111.Evidence to our inquiry supported this assessment. Dennis Fuller JP told us of a courthouse that suffered from excessive heat “because the ancient boiler system cannot be reprogrammed.” Jo King JP referred to “the enormous backlog of essential maintenance that the court estate needs in order for it to be fit for purpose and safe to work in.” Young Legal Aid Lawyers reported that, last winter, heating control in both Manchester and Bradford Immigration and Asylum Chamber (IAC) hearing centres was so inadequate that users had to wear coats and use space heaters. They commented:
Vulnerable appellants often giving evidence of previous torture and their fear of being killed if returned home should not have to appear in such conditions, nor should the representatives and judges responsible for the demanding task of ensuring they receive a fair hearing.

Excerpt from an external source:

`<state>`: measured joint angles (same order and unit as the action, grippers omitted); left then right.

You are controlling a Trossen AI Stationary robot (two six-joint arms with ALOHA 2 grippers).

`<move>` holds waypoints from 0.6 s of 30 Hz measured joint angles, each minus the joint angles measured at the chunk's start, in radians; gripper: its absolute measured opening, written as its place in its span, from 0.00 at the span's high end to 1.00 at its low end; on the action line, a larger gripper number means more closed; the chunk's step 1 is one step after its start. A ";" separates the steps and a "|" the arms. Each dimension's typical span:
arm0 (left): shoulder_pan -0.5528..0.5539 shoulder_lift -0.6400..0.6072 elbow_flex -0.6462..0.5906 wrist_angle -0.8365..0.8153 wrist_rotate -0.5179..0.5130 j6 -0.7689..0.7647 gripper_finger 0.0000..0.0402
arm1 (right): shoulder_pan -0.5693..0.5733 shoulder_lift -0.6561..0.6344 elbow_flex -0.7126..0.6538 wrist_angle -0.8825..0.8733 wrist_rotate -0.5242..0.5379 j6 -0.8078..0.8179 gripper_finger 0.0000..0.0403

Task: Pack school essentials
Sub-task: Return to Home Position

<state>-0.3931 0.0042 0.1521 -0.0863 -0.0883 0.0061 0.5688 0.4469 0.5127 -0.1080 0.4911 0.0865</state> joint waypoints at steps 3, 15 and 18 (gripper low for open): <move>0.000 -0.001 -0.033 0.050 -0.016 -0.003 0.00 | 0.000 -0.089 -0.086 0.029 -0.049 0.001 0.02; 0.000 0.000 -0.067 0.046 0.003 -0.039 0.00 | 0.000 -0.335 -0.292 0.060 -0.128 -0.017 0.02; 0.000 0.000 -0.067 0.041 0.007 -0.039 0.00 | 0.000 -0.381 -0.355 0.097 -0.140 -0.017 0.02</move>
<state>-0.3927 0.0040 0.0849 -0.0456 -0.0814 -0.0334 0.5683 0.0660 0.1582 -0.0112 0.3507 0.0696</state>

112.Some commented on poor facilities in court buildings. Victim Support said a number of courts have “special measures” screens that do not ensure the privacy and protection of victims and witnesses and that, in the majority of courtrooms, TV screens cannot be moved to ensure the privacy of those giving evidence. The organisation considered it vital that separate spaces were made available for defendants and victims in all criminal courts, including separate entrances, toilets and waiting areas. Women’s Aid criticised the lack of protection equivalent to special measures in the criminal courts for those involved in civil proceedings; the organisation said survivors of domestic abuse can often feel highly unsafe while on the court estate.
113.Disabled facilities were also raised as an issue: Dr Jenny Birchall from Women’s Aid said that one disabled survivor of domestic abuse had had to wait seven hours before she could use the bathroom, because facilities in the court were not accessible. Dennis Fuller JP told us that one of his courthouses had no toilet with disabled access—in spite of the bench having a disabled magistrate—while another toilet remained permanently locked because there is no money for the “significant repair” required.
114.We agree with the Lord Chief Justice that it is wholly unreasonable to expect judicial office holders, HMCTS staff and external court users to put up with dilapidated and uncomfortable court buildings. We are alarmed by evidence that disabled facilities are not reliably available in court buildings. We recommend that HMCTS accelerate its programme of building repairs, if necessary by increasing its maintenance budget, and that it adopt more ambitious management standards for routine maintenance work in court and tribunal buildings.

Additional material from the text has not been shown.